Spaziergänge oder Gartenarbeit reichen schon aus

Bewegung ist Schlüsselfaktor für gesundes Altern

Die entscheidenden Säulen für ein gesundes Altern sind Sozialkontakte, ausgewogene Ernährung und vor allem Bewegung. "Immer mehr Studien belegen die naturgegebene Abhängigkeit von moderater Bewegung und dem günstigen Verlauf der körperlichen, sozialen und geistigen Entwicklung", sagt der deutsche Experte Dieter Breithecker.

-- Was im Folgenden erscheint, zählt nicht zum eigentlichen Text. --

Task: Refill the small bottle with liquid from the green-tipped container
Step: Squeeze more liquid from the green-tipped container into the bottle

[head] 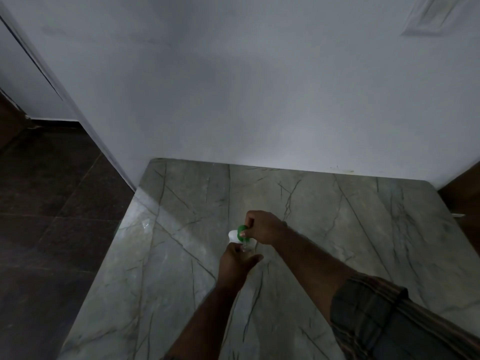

Dafür seien nicht einmal hohe sportliche Herausforderungen nötig. Als Beispiel nennt er Spaziergänge, Gartenarbeit, Radwandern, Schwimmen, Tanzen und Ballsportarten. "Sie erhalten einen funktionell jünger als es dem chronologischen Alter entspricht. Das gilt gleichermaßen für Körper und Geist." So begünstigen zum Beispiel Gleichgewichtsübungen und feinmotorische Tätigkeiten Stoffwechselprozesse im Gehirn, die die Neubildung von Gehirnzellen und deren Verbindungen anregen.

Darüber hinaus hellt körperliche Aktivität die Stimmung auf und beugt Depressionen vor. Auch bedrohliche Erkrankungen vieler lebenswichtiger Organe können verhindert oder herausgezögert werden. Ähnlich positive Zusammenhänge gebe es außerdem hinsichtlich der Vorbeugung von Demenzerkrankungen, sagt Breithecker, der in Deutschland für die Bundesarbeitsgemeinschaft für Haltungs- und Bewegungsförderung tätig ist. "Moderate Bewegung ist die Voraussetzung für eine körperliche und geistige Beweglichkeit bis ins hohe Alter", fasst er zusammen. Wichtig sei aber Regelmäßigkeit und Spaß am Bewegen.